The blog posting I made on January 25 was titled “Still Seeing the
Limits of Liberalism.” It was based on the Preface of my book The Limits of Liberalism, which I am
updating and slightly revising this year. This posting is based on the book’s
first chapter, “What is Liberalism?”
A Movement Attempting
Adaption
The first subdivision of Chapter One is “A Sincere Movement to Adapt
Christianity to the Modern Worldview.” Regardless of what negative views one
might have about liberalism—and some of you have views much more negative than
mine—it must be recognized that liberal theologians and pastors were
well-intentioned.
To a large extent, liberals in the 19th and 20th centuries actively
sought ways to affirm both a modern, scientific worldview and the Christian faith. They attempted to reinterpret Christianity
in order to keep many intelligent, educated people of the contemporary world
from rejecting the faith.
Early in the 20th century, one of the leaders of modernism, as it was
generally termed then, was the eminent preacher Harry Emerson Fosdick, whose
1924 book The Modern Use of the Bible
was highly influential.
In his autobiography, For the Living of These Days (1956), Fosdick (1878~1969)
asserted that the central aim of liberal theology was to make it possible for
people “to be both an intelligent modern and a serious Christian.” That is what
he admirably sought to do in his numerous books and in his preaching.
In a
1968 book that I have highly evaluated through the decades, William E.
Hordern wrote,
Although the fundamentalists saw the liberals as subversives of the faith, liberals saw themselves as the saviors of the essence of Christianity. For the liberal, it was the fundamentalist who was destroying Christianity by forcing it into the molds of the past and making it impossible for any intelligent man to hold it (Layman’s Guide to Protestant Theology, p. 73).
A Threatening “Militant”
Movement
Partly to parallel this chapter with the
first chapter of my Fed Up with Fundamentalism, I refer here to
“militant” liberals, although because of the nature of liberalism none were as
militant as some of the fundamentalists.
Nevertheless, there were liberals who sought
not just to adapt Christianity to the modern world but to change decisively the
content of the historic Christian faith. Two examples of this more radical form
of liberalism are Unitarianism and Transcendentalism.

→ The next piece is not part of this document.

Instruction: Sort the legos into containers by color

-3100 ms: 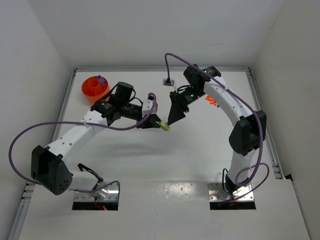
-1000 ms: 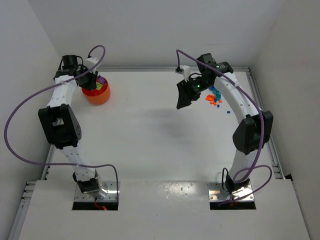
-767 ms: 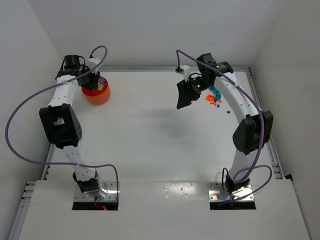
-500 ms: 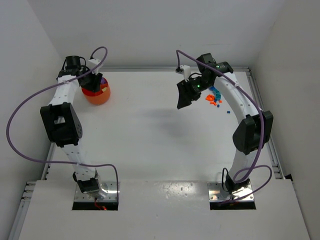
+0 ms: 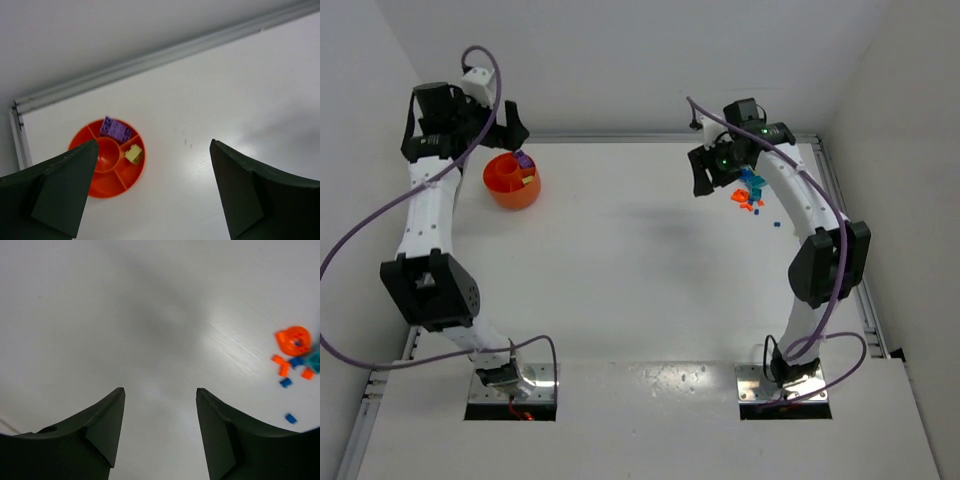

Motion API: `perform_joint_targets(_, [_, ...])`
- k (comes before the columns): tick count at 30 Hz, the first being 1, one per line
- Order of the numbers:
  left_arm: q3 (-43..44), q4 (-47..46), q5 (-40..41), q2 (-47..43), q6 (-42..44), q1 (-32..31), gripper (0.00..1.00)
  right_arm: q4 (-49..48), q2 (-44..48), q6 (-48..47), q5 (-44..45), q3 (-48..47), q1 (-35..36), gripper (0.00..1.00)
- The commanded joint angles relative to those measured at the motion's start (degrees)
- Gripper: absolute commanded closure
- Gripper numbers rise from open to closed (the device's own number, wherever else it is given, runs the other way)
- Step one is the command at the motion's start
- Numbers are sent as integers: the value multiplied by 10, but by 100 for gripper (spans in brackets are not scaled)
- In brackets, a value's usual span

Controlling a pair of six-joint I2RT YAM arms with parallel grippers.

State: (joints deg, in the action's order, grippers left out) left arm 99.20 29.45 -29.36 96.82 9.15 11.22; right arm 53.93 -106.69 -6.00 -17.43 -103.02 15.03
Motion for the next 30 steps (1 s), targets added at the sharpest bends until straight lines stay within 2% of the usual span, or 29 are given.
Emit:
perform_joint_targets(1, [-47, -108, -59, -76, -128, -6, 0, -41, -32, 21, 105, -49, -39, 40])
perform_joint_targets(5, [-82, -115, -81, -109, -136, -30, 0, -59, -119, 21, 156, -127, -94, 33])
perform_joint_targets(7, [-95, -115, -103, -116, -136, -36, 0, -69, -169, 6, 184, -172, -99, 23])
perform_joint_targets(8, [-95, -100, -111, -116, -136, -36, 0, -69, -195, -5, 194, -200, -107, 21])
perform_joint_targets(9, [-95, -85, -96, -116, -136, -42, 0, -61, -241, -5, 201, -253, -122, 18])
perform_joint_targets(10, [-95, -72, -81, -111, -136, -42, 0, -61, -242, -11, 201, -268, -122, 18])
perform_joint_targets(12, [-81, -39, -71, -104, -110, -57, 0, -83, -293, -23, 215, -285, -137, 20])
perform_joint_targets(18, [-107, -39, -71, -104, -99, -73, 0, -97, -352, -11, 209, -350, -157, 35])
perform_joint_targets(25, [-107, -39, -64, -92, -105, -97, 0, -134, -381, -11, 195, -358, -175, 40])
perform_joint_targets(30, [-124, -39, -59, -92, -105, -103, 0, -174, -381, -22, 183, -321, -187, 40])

Even though disavowal of the Trinity is one
tenet of Unitarianism, that is by no means its main emphasis. The Unitarianism that
developed in the 19th century is now a part of the Unitarian
Universalist Association, which “affirms and promotes seven Principles grounded in the humanistic teachings of the world's religions.”
I have no problem with an
organization being based on the humanistic teachings of the world’s religions.
But I do object to the claim that it is a valid expression of (liberal) Christianity.
The current Unitarians are perhaps farther
removed from historic Christianity than those of the past, but the Unitarian tendency
from the beginning to radically change Christianity from traditional doctrines
is why I have referred to them as “militant,” even though they largely acted in
a benign manner.
The Transcendentalists, such as
Ralph Waldo Emerson and Theodore Parker, were men of high moral quality. But
their beliefs moved farther away from traditional Christianity than even the Unitarians
and became a full-fledged humanism.
The Road Ahead
Most of what I treat in the rest of The Limits
of Liberalism is related to those who sought, and those who are now
seeking, to adapt Christianity. Next month I plan to post an article based on
Chapter Two, which focuses on the development of liberalism in the last part of the 20th
century and the first decade of this century.